--- INFORMATION SHOWN ---

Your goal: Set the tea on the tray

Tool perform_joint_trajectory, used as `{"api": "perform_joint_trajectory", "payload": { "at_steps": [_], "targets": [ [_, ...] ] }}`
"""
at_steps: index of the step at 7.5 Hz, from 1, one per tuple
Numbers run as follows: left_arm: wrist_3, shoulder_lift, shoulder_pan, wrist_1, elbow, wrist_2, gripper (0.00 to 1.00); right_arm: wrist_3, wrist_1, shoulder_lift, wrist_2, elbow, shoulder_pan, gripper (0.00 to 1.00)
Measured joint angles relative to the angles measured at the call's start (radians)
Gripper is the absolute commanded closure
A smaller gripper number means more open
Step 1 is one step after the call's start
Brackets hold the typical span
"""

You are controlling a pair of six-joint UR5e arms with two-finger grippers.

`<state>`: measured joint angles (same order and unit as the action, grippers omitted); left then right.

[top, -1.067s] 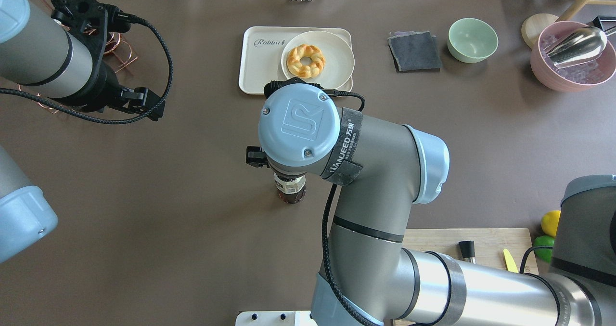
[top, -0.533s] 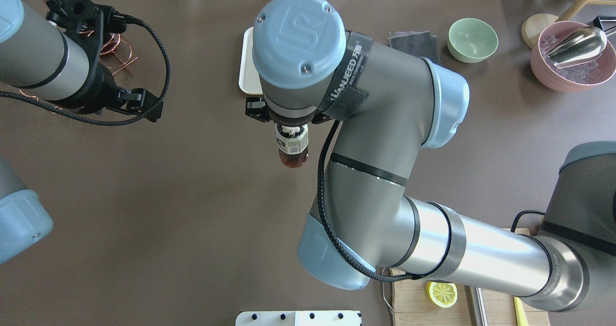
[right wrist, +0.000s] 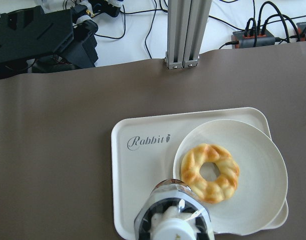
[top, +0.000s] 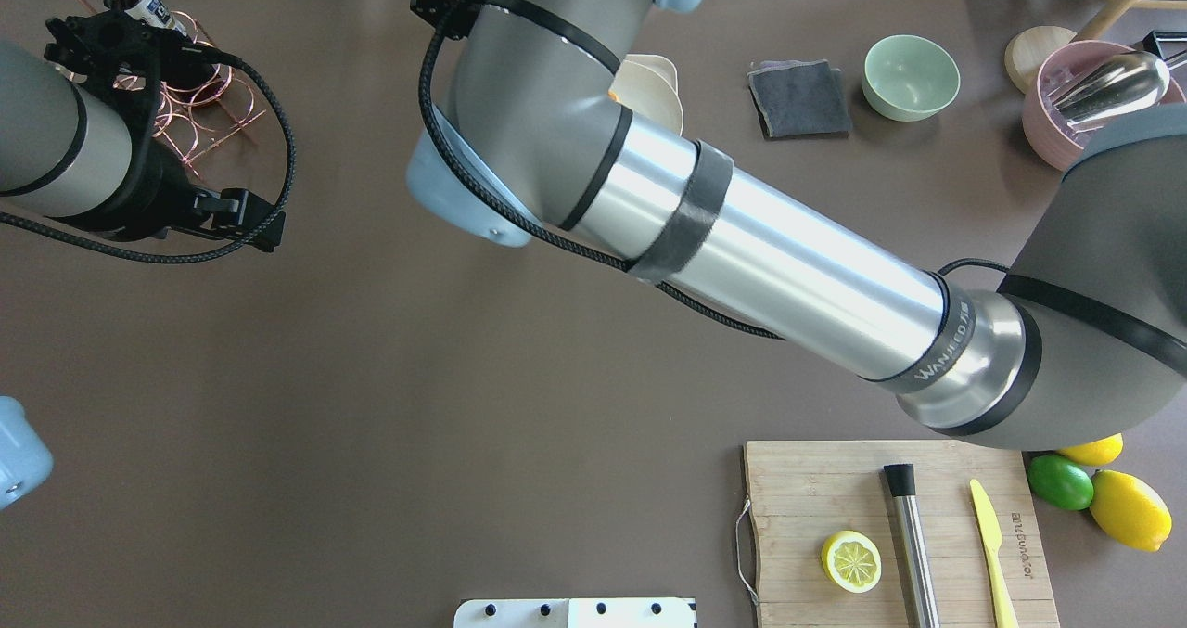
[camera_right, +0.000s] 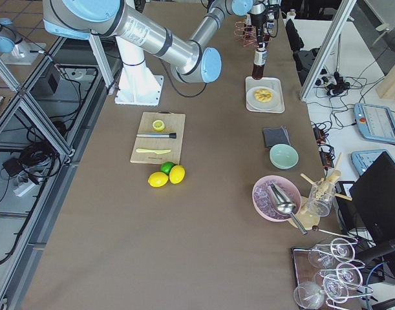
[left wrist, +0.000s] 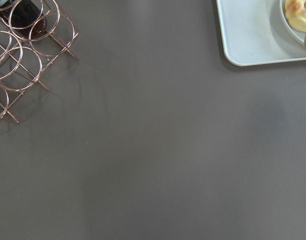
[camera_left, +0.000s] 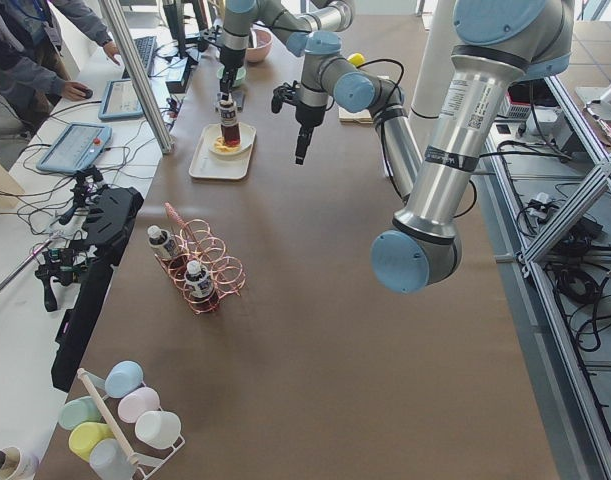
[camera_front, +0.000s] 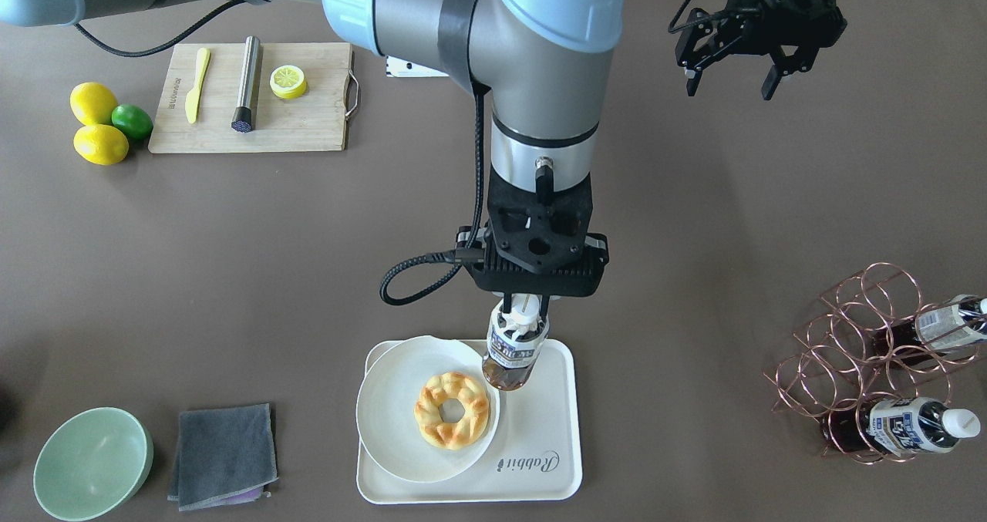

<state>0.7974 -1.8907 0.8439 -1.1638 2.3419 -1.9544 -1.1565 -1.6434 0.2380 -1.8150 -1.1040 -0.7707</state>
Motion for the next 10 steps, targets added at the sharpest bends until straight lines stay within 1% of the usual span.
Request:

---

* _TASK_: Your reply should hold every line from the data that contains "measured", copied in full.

* _TASK ANSWER_:
Measured joint angles relative to the angles measured at the call's start (radians)
`<state>`: measured joint angles (same order and unit as the action, grippers omitted); left then right.

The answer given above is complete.